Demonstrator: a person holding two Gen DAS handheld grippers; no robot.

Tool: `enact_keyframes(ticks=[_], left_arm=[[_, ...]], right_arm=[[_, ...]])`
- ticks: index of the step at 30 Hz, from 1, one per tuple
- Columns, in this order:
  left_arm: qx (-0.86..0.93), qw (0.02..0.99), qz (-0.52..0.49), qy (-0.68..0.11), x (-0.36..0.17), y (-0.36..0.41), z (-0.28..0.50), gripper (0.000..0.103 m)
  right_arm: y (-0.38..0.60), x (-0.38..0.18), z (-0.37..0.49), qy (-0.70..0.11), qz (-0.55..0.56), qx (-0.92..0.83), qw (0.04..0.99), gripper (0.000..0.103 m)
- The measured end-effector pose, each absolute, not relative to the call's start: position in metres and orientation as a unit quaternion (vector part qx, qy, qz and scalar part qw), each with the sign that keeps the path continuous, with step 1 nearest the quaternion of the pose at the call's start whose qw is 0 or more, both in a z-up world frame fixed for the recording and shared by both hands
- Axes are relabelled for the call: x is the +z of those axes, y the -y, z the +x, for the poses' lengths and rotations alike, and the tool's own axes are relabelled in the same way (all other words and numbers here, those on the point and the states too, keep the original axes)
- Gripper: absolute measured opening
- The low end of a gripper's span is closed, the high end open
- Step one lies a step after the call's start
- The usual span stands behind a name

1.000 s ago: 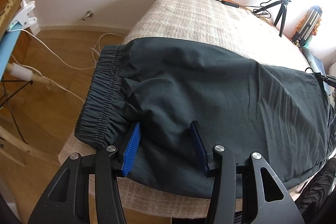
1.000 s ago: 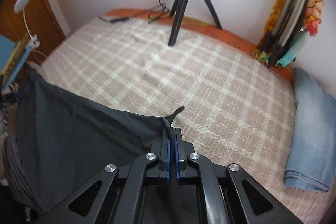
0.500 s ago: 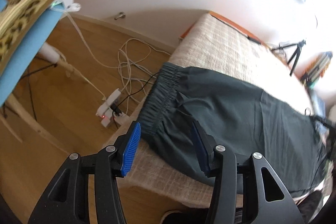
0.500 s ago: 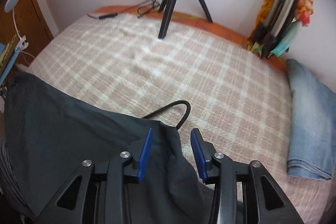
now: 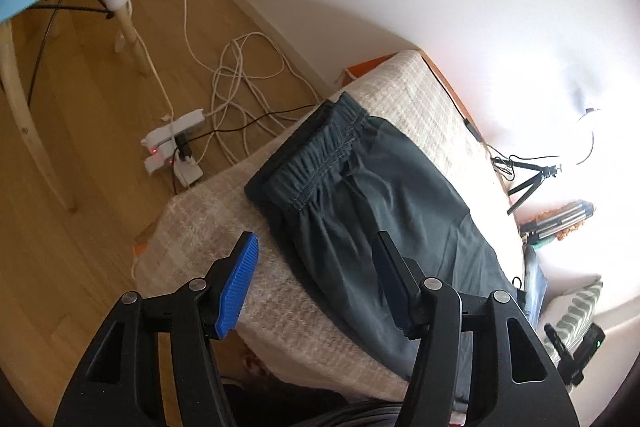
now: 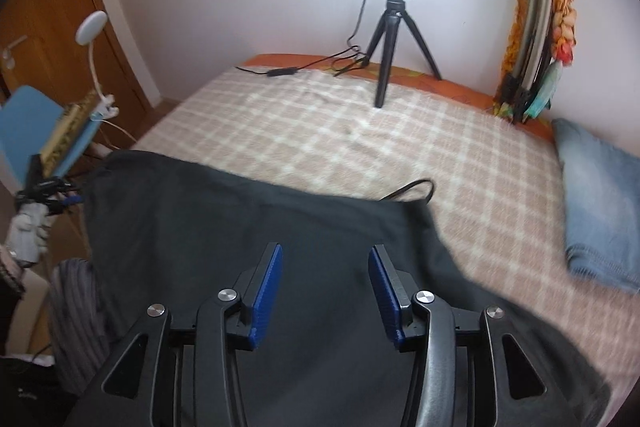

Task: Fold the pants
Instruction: 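Grasp the elastic leg cuff with the left tool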

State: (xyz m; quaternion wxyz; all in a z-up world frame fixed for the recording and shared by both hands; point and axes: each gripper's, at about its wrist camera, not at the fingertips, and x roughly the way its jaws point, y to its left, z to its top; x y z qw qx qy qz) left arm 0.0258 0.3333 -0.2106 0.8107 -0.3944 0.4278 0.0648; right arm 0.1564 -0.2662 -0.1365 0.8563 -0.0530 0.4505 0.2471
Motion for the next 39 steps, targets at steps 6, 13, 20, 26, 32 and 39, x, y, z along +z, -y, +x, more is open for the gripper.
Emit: enact_keyframes(ticks=[6, 13, 20, 26, 32, 39], left_arm=[[0.055, 0.811, -0.413, -0.41, -0.223, -0.339, 0.03, 0.058], [0.044, 0.82, -0.434, -0.37, -0.229, -0.346, 0.036, 0.059], [0.071, 0.816, -0.469, -0.331, -0.24, -0.352, 0.035, 0.055], [0.091, 0.823, -0.449, -0.335, -0.242, -0.352, 0.038, 0.038], [0.102, 0.848, -0.403, -0.329, -0.229, -0.342, 0.037, 0.023], [0.105, 0.896, -0.281, -0.326, -0.188, -0.302, 0.05, 0.021]], right_arm=[[0.267, -0.146, 0.139, -0.468, -0.024, 0.26, 0.844, 0.047], [0.267, -0.147, 0.143, -0.48, -0.001, 0.252, 0.84, 0.047], [0.252, -0.151, 0.147, -0.492, 0.004, 0.262, 0.83, 0.047], [0.247, -0.151, 0.146, -0.495, -0.001, 0.261, 0.829, 0.047], [0.252, -0.148, 0.147, -0.494, 0.005, 0.25, 0.833, 0.047], [0.253, -0.147, 0.143, -0.492, 0.007, 0.249, 0.834, 0.047]])
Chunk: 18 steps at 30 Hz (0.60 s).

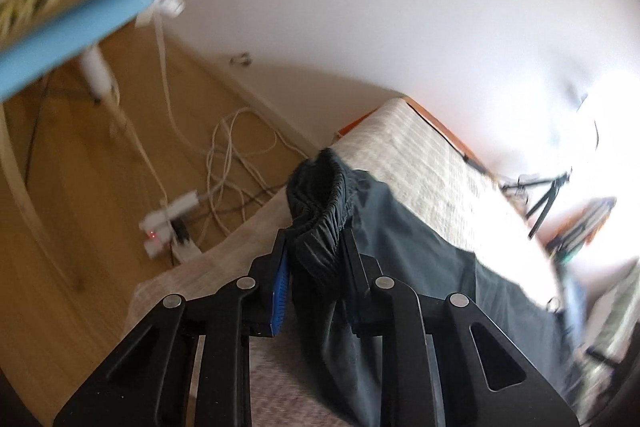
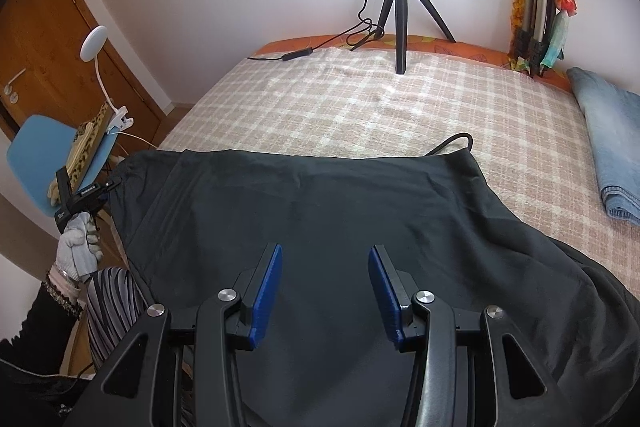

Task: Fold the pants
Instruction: 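Grasp the elastic leg cuff with the left tool, then pass the leg cuff from the left tool into the right tool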

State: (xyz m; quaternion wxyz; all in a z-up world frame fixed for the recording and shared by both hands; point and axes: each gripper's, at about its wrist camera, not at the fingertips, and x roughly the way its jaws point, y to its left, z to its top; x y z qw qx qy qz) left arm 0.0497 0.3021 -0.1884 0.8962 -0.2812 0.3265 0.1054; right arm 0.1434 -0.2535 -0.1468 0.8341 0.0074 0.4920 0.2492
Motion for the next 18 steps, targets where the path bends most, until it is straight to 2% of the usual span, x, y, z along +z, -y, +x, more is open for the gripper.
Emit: enact_keyframes(ticks=[11, 14, 18], left_arm=[[0.0, 0.943, -0.038, -0.331, -0.128, -0.173, 0.066, 0.021], [-0.043, 0.943, -0.002, -0.331, -0.121, -0.134, 0.068, 0.021], [-0.11, 0.933, 0.021, -0.341, -0.122, -0.076, 0.068, 0.021]], right_arm=[[0.236, -0.153, 0.143, -0.499, 0.038, 0.278, 0.82, 0.047], [0.225, -0.158, 0.145, -0.503, 0.062, 0.297, 0.809, 0.047], [0.209, -0.171, 0.147, -0.516, 0.107, 0.325, 0.785, 0.053]])
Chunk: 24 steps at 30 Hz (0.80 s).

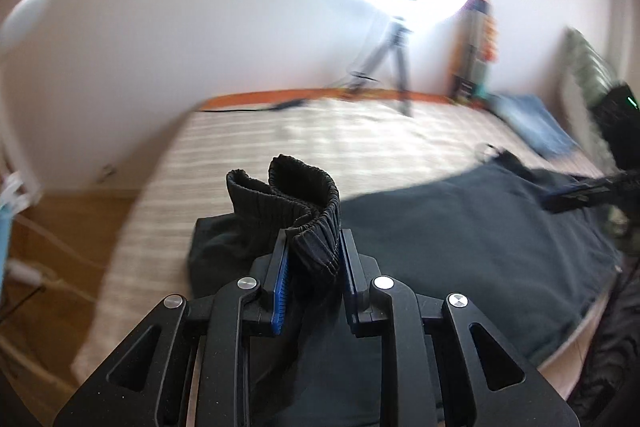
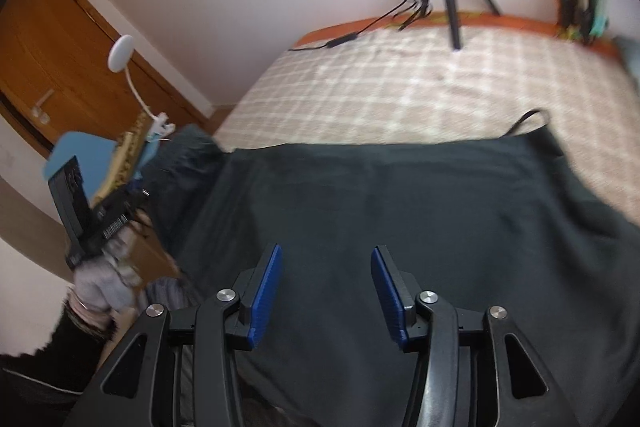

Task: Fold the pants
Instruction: 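Pass the leg cuff from the left tool into the right tool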

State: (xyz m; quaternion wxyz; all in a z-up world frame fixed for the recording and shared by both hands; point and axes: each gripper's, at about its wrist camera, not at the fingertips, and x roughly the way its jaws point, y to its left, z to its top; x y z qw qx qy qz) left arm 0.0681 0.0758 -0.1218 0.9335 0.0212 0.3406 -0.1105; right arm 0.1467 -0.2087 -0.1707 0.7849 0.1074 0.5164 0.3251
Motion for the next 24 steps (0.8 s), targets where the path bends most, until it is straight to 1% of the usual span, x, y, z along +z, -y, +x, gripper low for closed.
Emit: enact_keyframes(ticks=[4, 9, 12, 13, 14, 16, 20, 24], left_arm=[[-0.159, 0.918, 0.042, -0.36, -0.14, -0.025, 0.064, 0.021], [-0.193, 0.898, 0.064, -0.389, -0.162, 0.017, 0.064, 0.021], [-0.212, 0.891, 0.073, -0.394, -0.169, 0.028, 0.058, 0.022], [-0.225, 0.887, 0.069, -0.397, -0.17, 0.03, 0.055, 0.024], [-0.24, 0.881, 0.063, -0.404, -0.171, 0.031, 0.052, 0.034], [-0.274, 0.87, 0.046, -0.408, -0.17, 0.033, 0.046, 0.041], [-0.29, 0.865, 0.032, -0.408, -0.165, 0.027, 0.037, 0.042], [-0.274, 0.873, -0.004, -0.403, -0.148, 0.0, 0.031, 0.042]], right_arm=[[0.198, -0.187, 0.151, -0.529, 0.169, 0.342, 0.759, 0.063], [0.188, -0.22, 0.162, -0.556, 0.238, 0.346, 0.717, 0.064], [0.179, -0.238, 0.166, -0.57, 0.265, 0.349, 0.694, 0.064], [0.177, -0.241, 0.167, -0.573, 0.271, 0.35, 0.69, 0.064], [0.174, -0.245, 0.167, -0.577, 0.277, 0.353, 0.683, 0.064], [0.17, -0.251, 0.166, -0.583, 0.282, 0.356, 0.674, 0.064], [0.165, -0.254, 0.167, -0.59, 0.275, 0.35, 0.673, 0.064], [0.157, -0.252, 0.172, -0.598, 0.266, 0.338, 0.676, 0.064]])
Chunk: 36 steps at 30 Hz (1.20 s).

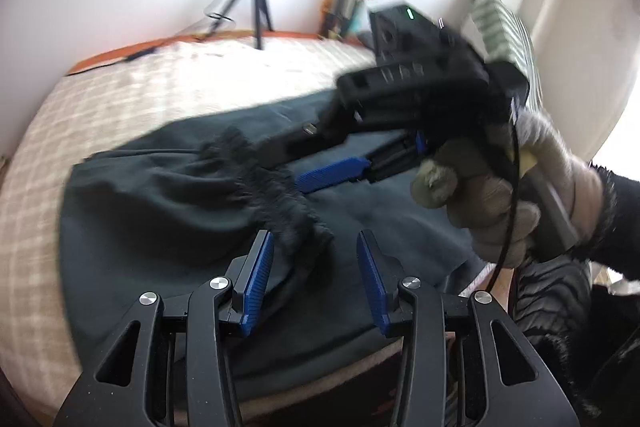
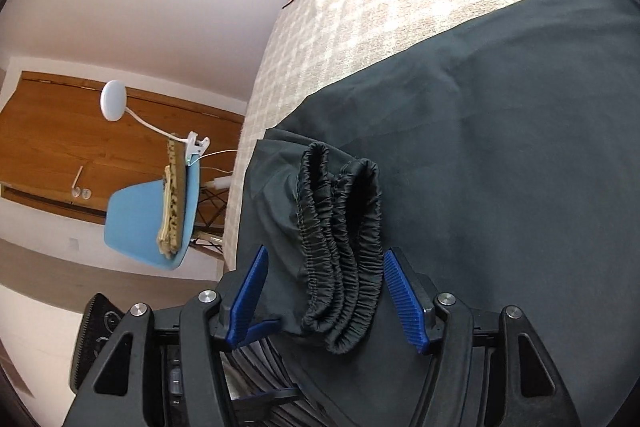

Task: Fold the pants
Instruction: 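Pass the leg cuff from the left tool into the right tool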

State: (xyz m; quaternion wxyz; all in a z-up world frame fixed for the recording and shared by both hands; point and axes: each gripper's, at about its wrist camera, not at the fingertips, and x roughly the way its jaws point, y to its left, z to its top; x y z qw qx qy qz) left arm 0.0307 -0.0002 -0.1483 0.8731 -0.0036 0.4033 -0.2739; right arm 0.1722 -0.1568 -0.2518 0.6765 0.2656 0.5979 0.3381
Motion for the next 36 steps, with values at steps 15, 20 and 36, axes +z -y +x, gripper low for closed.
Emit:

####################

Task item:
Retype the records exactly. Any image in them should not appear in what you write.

Your response:
Demonstrator: a person holding two Gen DAS handheld grippers; no robot.

Tool: `enact_keyframes(ticks=[_], left_arm=[[_, ...]], right_arm=[[_, ...]])`
- ticks: index of the step at 30 Hz, from 1, one per tuple
- Columns, in this order:
  left_arm: qx (-0.86..0.93), qw (0.02..0.99), qz (-0.52..0.49), qy (-0.68..0.11), x (-0.36..0.17), y (-0.36..0.41), z (-0.28..0.50), gripper (0.000..0.103 m)
  right_arm: y (-0.38..0.60), x (-0.38..0.18), z (-0.37..0.49), qy (-0.70..0.11), qz (-0.55..0.56), qx (-0.92..0.83), qw (0.04..0.99), gripper (0.000..0.103 m)
- The measured end-effector pose, each absolute, not relative to the call's start: position in metres and orientation as a unit quaternion (vector part qx, qy, qz and scalar part qw), each with the sign that keeps the path continuous, with step 1 nearest the quaternion of the pose at the call's start whose qw is 0 or more, both in a z-up world frame fixed for the recording and shared by both hands
- Axes are relabelled for the call: x is the +z of those axes, y the -y, z the +x, for the poses' lengths and rotations alike, and the tool's own axes are relabelled in the same way (all other words and numbers here, those on the point and the states too, keep the original axes)
- Gripper: absolute measured opening
- The low end of a gripper's span is closed, the high end open
- Step one lies a step after the call's start
- The usual span stands behind a name

1.000 s ago: 
1.000 s ago: 
0.500 s ago: 
0.500 s ago: 
now: 
now: 

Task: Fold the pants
Instruction: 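Grasp the elastic leg cuff with the left tool
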
State: (xyz m; quaternion wxyz; all in a z-up world frame fixed for the recording and shared by both hands; point and axes: each gripper's, at about its wrist camera, not at the fingertips, and x roughly the way its jaws point, y to its left, z to its top; x y z qw qx qy qz) left arm 0.0258 0.3333 -0.2106 0.8107 -0.3944 0.4278 0.0648; right arm 0.1564 -0.2662 -0.1365 0.8563 -0.0530 0.4505 0.2471
Motion for the next 39 steps, targets at steps 6, 13, 20, 26, 32 and 39, x, y, z along +z, -y, +x, more is open for the gripper.
Emit: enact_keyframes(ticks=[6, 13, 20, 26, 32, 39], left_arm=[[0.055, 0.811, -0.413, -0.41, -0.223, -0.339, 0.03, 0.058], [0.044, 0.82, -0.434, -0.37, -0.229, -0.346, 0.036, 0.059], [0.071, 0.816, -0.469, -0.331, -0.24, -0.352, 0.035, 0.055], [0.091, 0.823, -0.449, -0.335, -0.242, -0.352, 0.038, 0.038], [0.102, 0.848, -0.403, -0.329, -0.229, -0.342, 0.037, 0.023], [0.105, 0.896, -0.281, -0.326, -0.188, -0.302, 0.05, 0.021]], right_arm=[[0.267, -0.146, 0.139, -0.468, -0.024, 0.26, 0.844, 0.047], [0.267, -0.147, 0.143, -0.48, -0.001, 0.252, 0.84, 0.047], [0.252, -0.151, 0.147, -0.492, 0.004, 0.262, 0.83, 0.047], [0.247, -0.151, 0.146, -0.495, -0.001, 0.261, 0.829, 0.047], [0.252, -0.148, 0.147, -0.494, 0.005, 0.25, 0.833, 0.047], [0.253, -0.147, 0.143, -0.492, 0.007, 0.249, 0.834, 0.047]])
Chunk: 18 steps at 30 Hz (0.60 s).


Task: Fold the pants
Instruction: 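Grasp the elastic leg cuff with the left tool, then pass the leg cuff from the left tool into the right tool
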
State: (xyz m; quaternion wxyz; all in a z-up world frame fixed for the recording and shared by both hands; point and axes: each gripper's, at about its wrist camera, not at the fingertips, and x roughly the way its jaws point, y to its left, z to its top; x y z qw qx qy qz) left arm 0.0497 0.3021 -0.1884 0.8962 -0.2812 0.3265 0.1054; right arm 0.1434 -0.2535 -0.1468 0.8341 0.0074 0.4920 0.2492
Motion for the next 18 steps, targets where the path bends most, until it is straight to 2% of the usual span, x, y, z along +z, -y, +x, more is open for the gripper.
Emit: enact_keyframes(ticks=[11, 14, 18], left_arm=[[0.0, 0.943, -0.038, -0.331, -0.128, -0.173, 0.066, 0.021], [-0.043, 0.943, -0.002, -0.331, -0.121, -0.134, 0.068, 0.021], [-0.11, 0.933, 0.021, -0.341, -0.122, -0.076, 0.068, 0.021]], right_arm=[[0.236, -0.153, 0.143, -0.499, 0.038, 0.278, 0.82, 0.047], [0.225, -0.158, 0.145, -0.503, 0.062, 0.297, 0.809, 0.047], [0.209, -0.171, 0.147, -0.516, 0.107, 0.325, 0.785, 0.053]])
Chunk: 24 steps at 30 Hz (0.80 s).


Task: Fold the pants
Instruction: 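Pass the leg cuff from the left tool into the right tool
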
State: (xyz m; quaternion wxyz; all in a z-up world frame fixed for the recording and shared by both hands; point and axes: each gripper's, at about its wrist camera, not at the fingertips, and x roughly the way its jaws point, y to its left, z to its top; x y z qw qx qy qz) left arm 0.0681 0.0758 -0.1218 0.9335 0.0212 0.3406 -0.1105; right arm 0.1467 -0.2087 -0.1707 0.7849 0.1074 0.5164 0.3251
Motion for the next 24 steps (0.8 s), targets where the path bends most, until it is straight to 1% of the usual span, x, y, z along +z, -y, +x, gripper low for closed.
Emit: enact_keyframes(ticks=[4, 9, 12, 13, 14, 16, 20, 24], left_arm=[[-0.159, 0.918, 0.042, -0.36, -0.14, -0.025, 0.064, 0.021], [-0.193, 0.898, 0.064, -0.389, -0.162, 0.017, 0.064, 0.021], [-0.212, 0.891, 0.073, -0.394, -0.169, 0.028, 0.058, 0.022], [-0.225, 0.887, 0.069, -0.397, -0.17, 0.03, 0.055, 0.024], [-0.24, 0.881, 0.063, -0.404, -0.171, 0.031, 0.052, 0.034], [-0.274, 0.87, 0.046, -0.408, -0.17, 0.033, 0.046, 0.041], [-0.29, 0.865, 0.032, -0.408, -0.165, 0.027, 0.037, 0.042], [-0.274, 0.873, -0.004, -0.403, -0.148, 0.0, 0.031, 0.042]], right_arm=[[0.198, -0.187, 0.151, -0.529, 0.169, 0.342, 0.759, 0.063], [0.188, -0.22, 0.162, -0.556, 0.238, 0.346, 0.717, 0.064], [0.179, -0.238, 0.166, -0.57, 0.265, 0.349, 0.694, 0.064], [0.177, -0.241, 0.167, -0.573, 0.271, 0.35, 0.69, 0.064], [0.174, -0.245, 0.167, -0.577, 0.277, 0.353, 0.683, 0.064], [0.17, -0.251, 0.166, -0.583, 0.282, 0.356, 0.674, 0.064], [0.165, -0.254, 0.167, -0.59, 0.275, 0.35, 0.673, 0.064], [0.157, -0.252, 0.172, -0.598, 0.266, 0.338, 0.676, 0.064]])
Chunk: 36 steps at 30 Hz (1.20 s).


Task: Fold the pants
Instruction: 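Pass the leg cuff from the left tool into the right tool
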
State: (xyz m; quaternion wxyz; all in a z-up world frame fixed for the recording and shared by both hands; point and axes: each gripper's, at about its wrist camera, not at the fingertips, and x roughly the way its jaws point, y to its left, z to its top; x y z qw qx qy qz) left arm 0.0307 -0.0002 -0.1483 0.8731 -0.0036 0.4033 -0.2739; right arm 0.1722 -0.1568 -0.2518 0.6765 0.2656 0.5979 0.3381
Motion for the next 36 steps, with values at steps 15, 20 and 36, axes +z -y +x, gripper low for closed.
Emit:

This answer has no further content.